简体   繁体   中英

How to share Repository and Service classes between 2 projects

I am working on 2 projects, one web app (Spring MVC) and one standalone backend service application (Spring boot) that heavily interact together. I am using hibernate for both and they are both coded using the Netbeans IDE.

My "issue" is that i end up with duplicate code in both project, mainly in the Repository and Service layers. My entities are obviously also duplicated since both projects use the same database.

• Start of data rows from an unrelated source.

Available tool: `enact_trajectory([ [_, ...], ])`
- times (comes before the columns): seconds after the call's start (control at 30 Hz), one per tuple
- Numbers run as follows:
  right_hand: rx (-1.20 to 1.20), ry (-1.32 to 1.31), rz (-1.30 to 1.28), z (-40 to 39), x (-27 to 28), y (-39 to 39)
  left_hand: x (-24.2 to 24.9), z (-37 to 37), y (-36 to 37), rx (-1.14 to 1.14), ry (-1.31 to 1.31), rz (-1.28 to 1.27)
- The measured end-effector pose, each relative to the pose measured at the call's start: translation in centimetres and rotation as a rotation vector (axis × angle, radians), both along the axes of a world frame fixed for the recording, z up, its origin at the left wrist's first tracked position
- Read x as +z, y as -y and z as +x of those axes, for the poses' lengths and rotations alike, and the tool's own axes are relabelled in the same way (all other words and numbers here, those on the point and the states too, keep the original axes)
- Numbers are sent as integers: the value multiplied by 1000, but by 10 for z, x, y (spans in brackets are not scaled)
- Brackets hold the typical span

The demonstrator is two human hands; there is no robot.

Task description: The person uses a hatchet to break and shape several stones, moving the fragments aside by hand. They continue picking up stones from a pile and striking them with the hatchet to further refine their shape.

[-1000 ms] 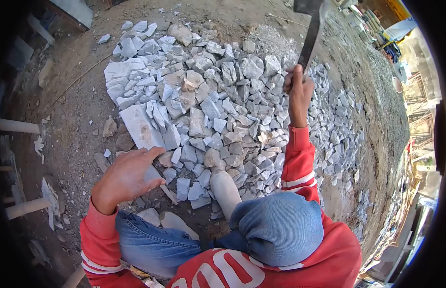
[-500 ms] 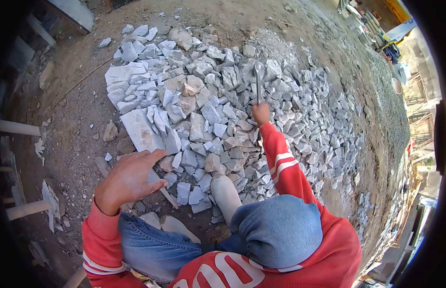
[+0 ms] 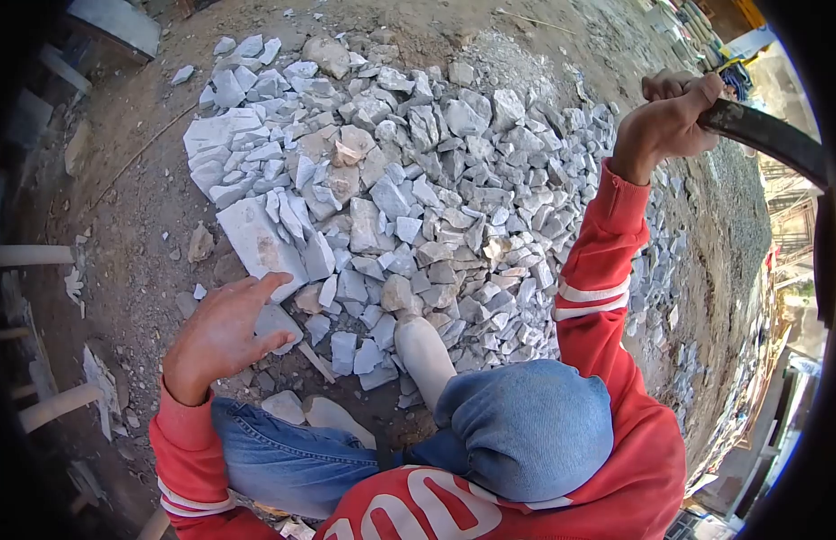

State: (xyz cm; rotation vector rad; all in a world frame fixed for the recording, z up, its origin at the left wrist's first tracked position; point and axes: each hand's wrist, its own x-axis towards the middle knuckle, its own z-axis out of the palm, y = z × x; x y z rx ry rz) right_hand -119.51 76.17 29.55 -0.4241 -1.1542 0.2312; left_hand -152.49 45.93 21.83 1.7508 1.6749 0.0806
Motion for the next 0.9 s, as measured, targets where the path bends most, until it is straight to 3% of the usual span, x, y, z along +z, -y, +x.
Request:
enact_trajectory([
  [0.07,13,-74,139,-2,-49,-22,0,3,0,-2,-3,14],
  [0.1,-1,-100,47,-13,-92,-20,0,4,0,-15,-6,15],
  [0.13,0,-141,-196,-16,-163,-22,0,6,2,-21,-7,21],
  [0.17,-291,176,-410,1,-275,-35,2,7,2,5,1,42],
  [0.2,-396,528,-814,-3,-324,1,5,7,1,-1,-31,46],
  [0.23,-90,794,-1302,10,-377,1,8,6,2,-14,-64,43],
  [0.27,-78,734,-1435,32,-474,-38,10,6,0,8,-64,62],
  [0.33,508,167,-1668,12,-360,-10,17,6,3,1,-186,97],
  [0.4,658,-32,-1680,4,-299,-11,22,3,5,7,-160,66],
  [0.47,488,122,-1478,-7,-235,6,23,0,3,4,-133,51],
  [0.57,437,126,-1068,-8,-120,20,13,-7,10,1,-121,26],
  [0.6,469,163,-847,-3,-85,21,8,-10,11,5,-73,31],
  [0.7,251,192,-271,0,3,14,2,-14,8,21,17,-23],
  [0.73,102,176,-105,-4,22,13,1,-15,7,34,55,-79],
  [0.8,71,128,168,-7,30,7,-7,-16,8,33,42,-55],
  [0.83,148,49,231,-11,13,-3,-10,-16,7,28,24,-26],
  [0.9,128,-73,187,-31,-82,-18,-13,-16,6,19,31,-15],
])
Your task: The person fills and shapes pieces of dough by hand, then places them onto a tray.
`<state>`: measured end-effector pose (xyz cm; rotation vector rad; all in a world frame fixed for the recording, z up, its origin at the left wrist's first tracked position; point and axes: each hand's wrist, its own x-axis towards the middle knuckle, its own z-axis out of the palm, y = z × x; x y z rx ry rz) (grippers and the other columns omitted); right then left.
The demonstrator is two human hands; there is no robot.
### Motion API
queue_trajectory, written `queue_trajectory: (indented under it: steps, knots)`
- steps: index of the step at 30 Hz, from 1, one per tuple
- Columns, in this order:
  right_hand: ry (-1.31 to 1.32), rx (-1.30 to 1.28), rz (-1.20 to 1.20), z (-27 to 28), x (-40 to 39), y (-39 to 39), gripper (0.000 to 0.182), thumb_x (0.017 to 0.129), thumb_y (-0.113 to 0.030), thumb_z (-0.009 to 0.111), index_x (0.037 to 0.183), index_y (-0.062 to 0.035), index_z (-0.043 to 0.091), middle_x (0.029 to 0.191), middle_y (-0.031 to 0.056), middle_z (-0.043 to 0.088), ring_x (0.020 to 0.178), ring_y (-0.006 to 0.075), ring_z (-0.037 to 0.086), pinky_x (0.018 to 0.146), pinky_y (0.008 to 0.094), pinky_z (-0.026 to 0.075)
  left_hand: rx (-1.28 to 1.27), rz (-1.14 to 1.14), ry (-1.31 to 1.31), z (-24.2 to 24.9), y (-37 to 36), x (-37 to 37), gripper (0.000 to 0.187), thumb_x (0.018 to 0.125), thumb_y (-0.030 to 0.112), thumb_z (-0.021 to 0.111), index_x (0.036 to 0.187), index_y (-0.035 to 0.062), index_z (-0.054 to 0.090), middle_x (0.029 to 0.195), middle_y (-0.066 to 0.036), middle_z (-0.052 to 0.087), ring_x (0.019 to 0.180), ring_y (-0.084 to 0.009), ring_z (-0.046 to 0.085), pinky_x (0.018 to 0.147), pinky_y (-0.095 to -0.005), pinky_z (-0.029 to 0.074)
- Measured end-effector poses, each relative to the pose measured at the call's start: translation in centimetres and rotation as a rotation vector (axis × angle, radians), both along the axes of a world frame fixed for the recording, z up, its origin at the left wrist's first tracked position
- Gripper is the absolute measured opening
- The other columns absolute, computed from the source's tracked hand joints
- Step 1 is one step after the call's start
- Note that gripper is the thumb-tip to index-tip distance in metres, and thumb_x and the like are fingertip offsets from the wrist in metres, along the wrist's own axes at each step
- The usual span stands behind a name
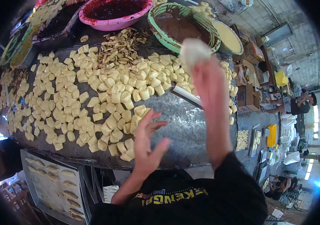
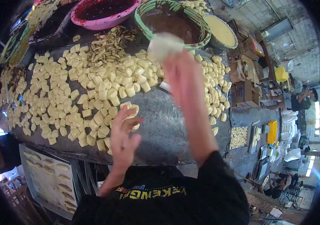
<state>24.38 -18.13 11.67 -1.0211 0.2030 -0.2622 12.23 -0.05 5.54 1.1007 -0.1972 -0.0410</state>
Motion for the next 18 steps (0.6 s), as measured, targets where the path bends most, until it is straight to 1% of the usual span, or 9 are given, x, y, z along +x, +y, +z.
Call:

Is there a way to make some sort of class library (a third project maybe?) and put all the common code in there? If that is indeed possible, how do you then change each project so they can still access this code as if it were part of them? I was thinking of putting all my Repositories, Services and entities in there to avoid code duplication and greatly reduce the risk of error.

Thank you!

Separate those Repository and Service classes to a submodule.

The structure looks like:

-- your app
  -- api    (dependent on `common` module)
  -- webapp (dependent on `common` module)
  -- common

Then the problem is to initialize beans inside common module. AFAIK, you have two options:

  1. In @Configuration class of api or webapp module, add base packages of common module to component scan packages
  2. In api or webapp resources folder, add Spring configuration factory /src/main/resources/META-INF/spring.factories org.springframework.boot.autoconfigure.EnableAutoConfiguration=your.path.AutoConfiguration

    Define service/repository @Bean inside AutoConfiguration class

I am assuming in this answer your projects are connected to each other

You can set multiple properties within one Spring project, where you store your database connection parameters etc. with the help of multiple property files.
For example:

application-web.properties

application-backend.properties

You can use these in your project, by activating the needed properties file per application. The profile names will be web and backend in these cases.

When using maven, this is the command line I am using:

mvn spring-boot:run -Drun.profiles=<<profile>>

Now, back to your java code. If there are classes only one of your application is using, you can specify this by 'profile'. Example:

@Controller

@Profile({ "web" })
public class WebEndpoint {
}

This way you can make the shared code available for both applications, without duplicating most of the code.